**The problem**
Transcribe the records below from the first line to the line that includes "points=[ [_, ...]", inclusive, and omit the pictures.

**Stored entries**
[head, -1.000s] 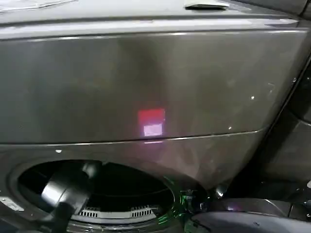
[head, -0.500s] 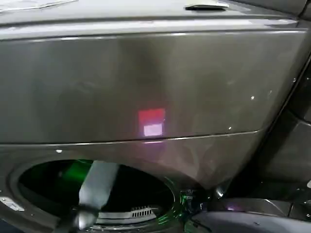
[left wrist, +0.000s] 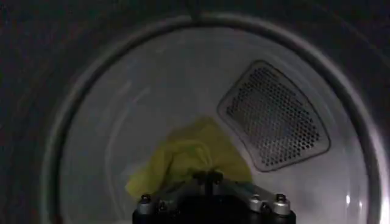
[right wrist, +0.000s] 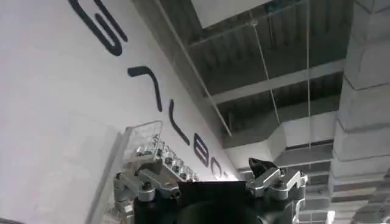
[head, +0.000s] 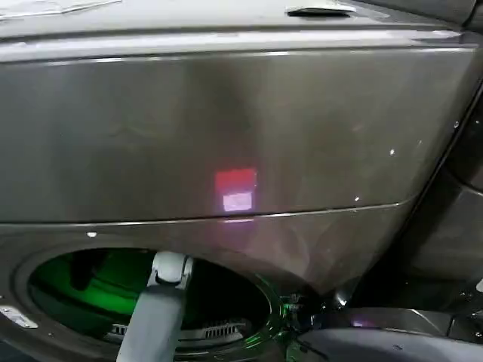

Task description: Grasp the clothes from the dryer.

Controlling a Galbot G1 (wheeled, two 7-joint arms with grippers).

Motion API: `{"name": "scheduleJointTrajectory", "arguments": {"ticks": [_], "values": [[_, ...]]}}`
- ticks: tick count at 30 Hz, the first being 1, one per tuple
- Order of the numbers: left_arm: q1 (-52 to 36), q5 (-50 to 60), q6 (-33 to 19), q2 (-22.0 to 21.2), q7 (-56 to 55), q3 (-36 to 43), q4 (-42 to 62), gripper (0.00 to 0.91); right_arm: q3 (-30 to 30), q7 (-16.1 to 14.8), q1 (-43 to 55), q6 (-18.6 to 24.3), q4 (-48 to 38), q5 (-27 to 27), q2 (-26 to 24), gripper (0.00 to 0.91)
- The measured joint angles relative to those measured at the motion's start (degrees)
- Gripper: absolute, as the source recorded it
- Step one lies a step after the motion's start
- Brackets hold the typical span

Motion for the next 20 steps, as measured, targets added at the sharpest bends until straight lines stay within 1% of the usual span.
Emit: {"name": "scheduleJointTrajectory", "arguments": {"ticks": [8,20], "values": [[3.2,-1.2,1.8,0.8,-0.4,-0.2,-3.0,0.000,0.5,0.0,-0.1,-0.2,0.3,0.1,0.1,0.907],[3.9,-0.8,3.5,0.5,1.1,0.4,-4.4,0.000,1.5,-0.1,-0.7,-0.6,0.1,0.0,-0.3,0.907]]}}
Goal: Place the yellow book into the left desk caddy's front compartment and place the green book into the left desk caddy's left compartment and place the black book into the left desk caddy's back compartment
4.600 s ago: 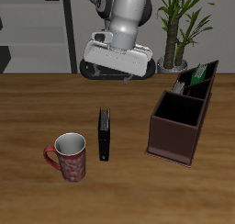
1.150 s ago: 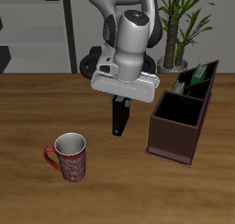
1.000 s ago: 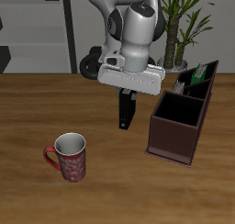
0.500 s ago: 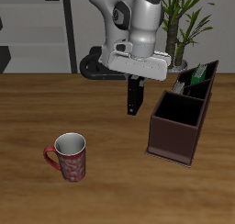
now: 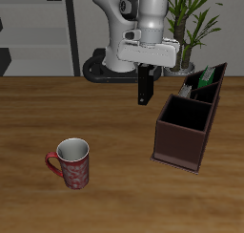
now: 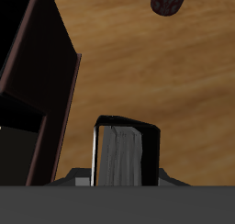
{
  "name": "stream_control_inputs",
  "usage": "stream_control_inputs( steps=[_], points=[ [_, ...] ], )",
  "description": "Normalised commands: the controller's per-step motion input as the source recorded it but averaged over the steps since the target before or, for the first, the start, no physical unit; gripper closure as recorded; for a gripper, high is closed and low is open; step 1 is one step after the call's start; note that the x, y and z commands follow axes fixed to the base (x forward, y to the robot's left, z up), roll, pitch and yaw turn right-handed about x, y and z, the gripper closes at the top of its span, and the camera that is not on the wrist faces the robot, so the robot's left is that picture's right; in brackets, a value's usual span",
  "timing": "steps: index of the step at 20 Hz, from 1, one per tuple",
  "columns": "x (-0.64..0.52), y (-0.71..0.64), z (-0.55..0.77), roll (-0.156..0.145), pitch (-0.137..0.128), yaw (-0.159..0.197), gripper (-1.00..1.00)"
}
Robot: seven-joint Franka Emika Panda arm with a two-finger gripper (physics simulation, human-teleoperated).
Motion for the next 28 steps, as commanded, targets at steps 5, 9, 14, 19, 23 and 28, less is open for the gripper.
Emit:
stream_control_inputs(
  steps=[5, 9, 14, 19, 23, 28],
  points=[
    [-0.25, 0.15, 0.18, 0.01, -0.038, -0.007, 1.0],
    [-0.09, 0.29, 0.28, 0.025, -0.044, 0.012, 1.0],
    [0.0, 0.22, 0.27, -0.009, -0.037, -0.006, 1.0],
    [-0.06, 0.25, 0.16, 0.033, -0.022, 0.009, 1.0],
    [-0.08, 0.37, 0.22, 0.04, -0.039, 0.022, 1.0],
    [0.15, 0.33, 0.17, 0.018, 0.002, -0.028, 1.0]
  ],
)
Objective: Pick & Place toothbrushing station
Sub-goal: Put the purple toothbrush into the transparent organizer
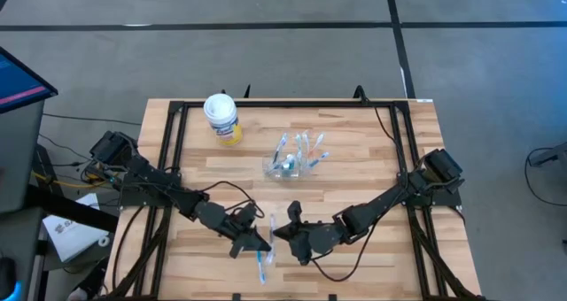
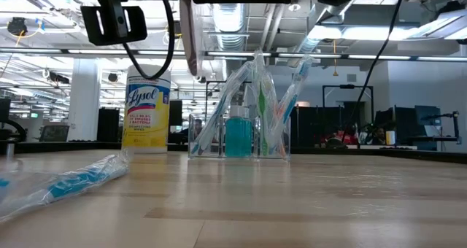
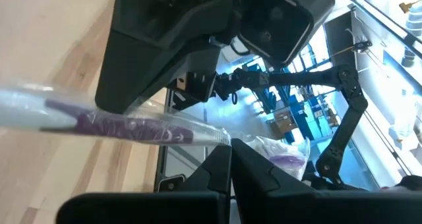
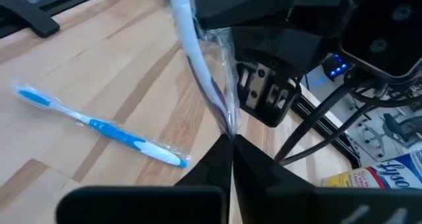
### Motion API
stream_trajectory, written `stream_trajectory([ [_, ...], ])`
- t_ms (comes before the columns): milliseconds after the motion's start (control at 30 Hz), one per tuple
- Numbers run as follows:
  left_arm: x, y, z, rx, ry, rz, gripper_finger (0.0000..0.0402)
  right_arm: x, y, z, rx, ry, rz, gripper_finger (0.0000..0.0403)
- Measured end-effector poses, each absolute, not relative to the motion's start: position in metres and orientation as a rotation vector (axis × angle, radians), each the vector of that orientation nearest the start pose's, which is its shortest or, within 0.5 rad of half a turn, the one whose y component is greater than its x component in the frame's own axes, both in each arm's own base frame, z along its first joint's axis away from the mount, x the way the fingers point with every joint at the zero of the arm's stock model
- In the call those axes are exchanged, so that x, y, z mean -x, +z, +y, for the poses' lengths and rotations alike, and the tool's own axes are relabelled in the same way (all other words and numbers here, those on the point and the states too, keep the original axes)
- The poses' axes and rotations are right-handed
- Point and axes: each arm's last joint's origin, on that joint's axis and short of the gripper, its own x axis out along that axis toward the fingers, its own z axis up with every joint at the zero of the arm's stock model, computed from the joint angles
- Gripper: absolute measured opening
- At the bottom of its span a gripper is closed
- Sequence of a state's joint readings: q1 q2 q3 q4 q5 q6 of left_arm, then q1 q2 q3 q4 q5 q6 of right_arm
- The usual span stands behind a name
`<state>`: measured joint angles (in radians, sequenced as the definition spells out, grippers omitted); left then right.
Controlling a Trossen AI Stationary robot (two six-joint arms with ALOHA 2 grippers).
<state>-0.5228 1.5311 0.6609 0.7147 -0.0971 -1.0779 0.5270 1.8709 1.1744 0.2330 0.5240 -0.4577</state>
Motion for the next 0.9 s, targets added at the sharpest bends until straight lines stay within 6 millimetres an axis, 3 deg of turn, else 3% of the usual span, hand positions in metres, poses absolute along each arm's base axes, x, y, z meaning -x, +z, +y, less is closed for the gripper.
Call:
stream_trajectory([
  [467,-0.267,0.211,-0.150,0.889,-0.323,0.313,0.0003,-0.359,0.203,0.194,0.679,0.109,0.398,0.0000],
  [733,-0.255,0.230,-0.142,0.710,-0.325,0.258,0.0024,-0.357,0.208,0.193,0.668,0.108,0.395,0.0000],
  [900,-0.246,0.231,-0.135,0.631,-0.267,0.253,0.0043,-0.353,0.215,0.190,0.622,0.096,0.403,0.0000],
])
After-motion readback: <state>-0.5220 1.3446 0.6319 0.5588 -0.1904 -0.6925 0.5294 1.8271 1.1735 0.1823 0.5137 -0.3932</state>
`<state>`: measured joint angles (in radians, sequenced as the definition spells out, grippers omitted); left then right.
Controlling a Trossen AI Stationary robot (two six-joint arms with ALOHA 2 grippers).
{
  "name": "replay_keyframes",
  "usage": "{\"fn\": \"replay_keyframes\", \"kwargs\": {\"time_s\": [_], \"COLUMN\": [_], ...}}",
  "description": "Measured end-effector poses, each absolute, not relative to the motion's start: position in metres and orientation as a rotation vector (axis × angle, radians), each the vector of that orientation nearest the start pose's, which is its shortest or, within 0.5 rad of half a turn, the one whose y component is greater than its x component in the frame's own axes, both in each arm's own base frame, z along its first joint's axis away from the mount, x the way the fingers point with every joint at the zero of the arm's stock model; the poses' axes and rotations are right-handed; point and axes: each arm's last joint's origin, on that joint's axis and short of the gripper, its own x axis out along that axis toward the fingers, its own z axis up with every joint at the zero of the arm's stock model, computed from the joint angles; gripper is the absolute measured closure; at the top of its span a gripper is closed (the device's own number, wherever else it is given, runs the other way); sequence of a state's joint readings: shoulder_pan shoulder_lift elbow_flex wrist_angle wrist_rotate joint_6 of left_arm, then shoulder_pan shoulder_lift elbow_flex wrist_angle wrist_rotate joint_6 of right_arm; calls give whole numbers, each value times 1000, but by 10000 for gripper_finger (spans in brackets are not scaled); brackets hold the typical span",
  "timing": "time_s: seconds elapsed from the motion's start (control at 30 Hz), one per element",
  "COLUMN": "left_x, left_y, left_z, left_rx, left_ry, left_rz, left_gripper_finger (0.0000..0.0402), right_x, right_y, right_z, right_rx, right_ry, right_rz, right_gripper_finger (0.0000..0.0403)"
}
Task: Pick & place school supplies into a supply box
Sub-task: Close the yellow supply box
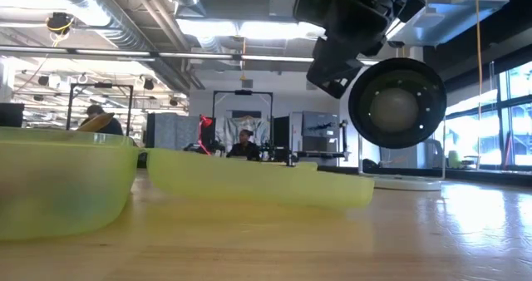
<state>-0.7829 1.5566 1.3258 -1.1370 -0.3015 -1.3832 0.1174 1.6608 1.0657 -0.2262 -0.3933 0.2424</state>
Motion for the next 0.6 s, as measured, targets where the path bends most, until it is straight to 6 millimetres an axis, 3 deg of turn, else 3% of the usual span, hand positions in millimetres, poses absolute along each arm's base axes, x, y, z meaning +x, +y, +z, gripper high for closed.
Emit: {"fn": "replay_keyframes", "kwargs": {"time_s": [0.2,0.3,0.43,0.6], "left_x": [192,184,175,161], "left_y": [-215,-217,-219,-215], "left_z": [273,260,238,213], "left_rx": [-648,-703,-792,-823], "left_ry": [1107,1107,1127,1163], "left_rz": [514,583,663,766], "left_gripper_finger": [399,398,400,399], "right_x": [345,351,353,349], "right_y": [52,53,56,69], "right_z": [221,245,284,306], "right_rx": [269,170,84,56], "right_ry": [848,847,884,905], "right_rz": [415,446,326,246], "right_gripper_finger": [326,326,326,326]}}
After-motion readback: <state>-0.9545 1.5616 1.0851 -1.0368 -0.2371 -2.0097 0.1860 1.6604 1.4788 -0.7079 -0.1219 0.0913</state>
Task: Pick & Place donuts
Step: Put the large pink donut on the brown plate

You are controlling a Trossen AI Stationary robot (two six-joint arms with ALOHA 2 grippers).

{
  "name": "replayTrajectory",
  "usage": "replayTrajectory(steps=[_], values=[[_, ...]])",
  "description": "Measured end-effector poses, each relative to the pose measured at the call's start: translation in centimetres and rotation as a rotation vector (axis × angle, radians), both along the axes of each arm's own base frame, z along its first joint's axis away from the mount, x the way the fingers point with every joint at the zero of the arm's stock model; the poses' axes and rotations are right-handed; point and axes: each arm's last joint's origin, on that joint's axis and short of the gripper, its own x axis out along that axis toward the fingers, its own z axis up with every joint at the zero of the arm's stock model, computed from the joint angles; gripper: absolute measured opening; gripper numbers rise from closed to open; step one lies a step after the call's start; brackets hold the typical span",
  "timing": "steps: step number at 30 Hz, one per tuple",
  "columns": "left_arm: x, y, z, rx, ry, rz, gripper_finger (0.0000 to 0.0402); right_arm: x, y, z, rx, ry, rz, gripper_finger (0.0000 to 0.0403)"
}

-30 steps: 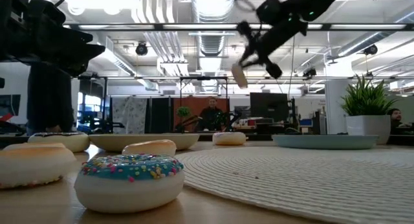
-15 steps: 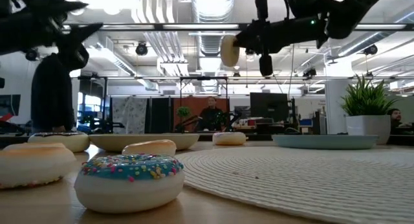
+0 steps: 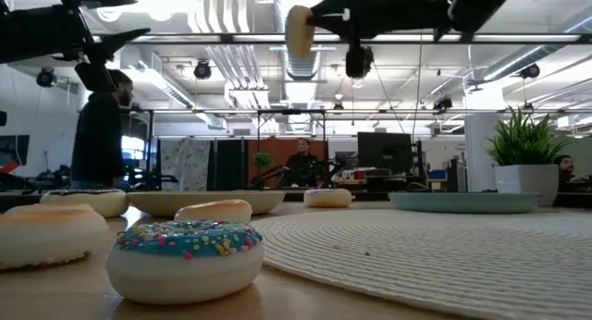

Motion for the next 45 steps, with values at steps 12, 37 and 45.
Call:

**Reply**
[head, -1.000s] 
[head, -0.500s] 
[left wrist, +0.000s] 
[right wrist, +0.000s] 
[head, +0.000s] 

Task description: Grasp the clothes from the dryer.

Controlling a Galbot G1 (wheeled, two 7-joint arms with grippers).

Motion API: `{"name": "scheduleJointTrajectory", "arguments": {"ticks": [_], "values": [[_, ...]]}}`
- ticks: tick count at 30 Hz, the first being 1, one per tuple
- Order of the numbers: left_arm: q1 (-52 to 36), q5 (-50 to 60), q6 (-33 to 19), q2 (-22.0 to 21.2), q7 (-56 to 55), q3 (-36 to 43), q4 (-42 to 62), gripper (0.00 to 0.91); right_arm: q3 (-30 to 30), q7 (-16.1 to 14.8), q1 (-43 to 55), q6 (-18.6 to 24.3), q4 (-48 to 38), q5 (-27 to 27), q2 (-26 to 24), gripper (0.00 to 0.91)
- The measured joint angles relative to those measured at the motion's start (degrees)
- Gripper: absolute, as the source recorded it
- Step one lies a step after the motion's start
- Brackets hold the typical span

Motion for the next 20 steps, as measured, targets added at the sharpest bends until straight lines stay within 1% of the usual span.
Emit: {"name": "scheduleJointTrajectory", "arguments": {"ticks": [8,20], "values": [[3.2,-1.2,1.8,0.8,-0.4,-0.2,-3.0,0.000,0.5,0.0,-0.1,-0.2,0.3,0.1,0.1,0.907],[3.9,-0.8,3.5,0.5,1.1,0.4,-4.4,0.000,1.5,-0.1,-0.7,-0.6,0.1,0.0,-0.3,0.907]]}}
Goal: Place the yellow book into the left desk caddy's front compartment and place the green book into the left desk caddy's left compartment and place the black book into the left desk caddy's back compartment
4.600 s ago: 
1.150 s ago: 
1.000 s ago: 
0.500 s ago: 
now: 
now: 
{
  "name": "stream_control_inputs",
  "usage": "stream_control_inputs( steps=[_], points=[ [_, ...] ], )",

No additional output will be given.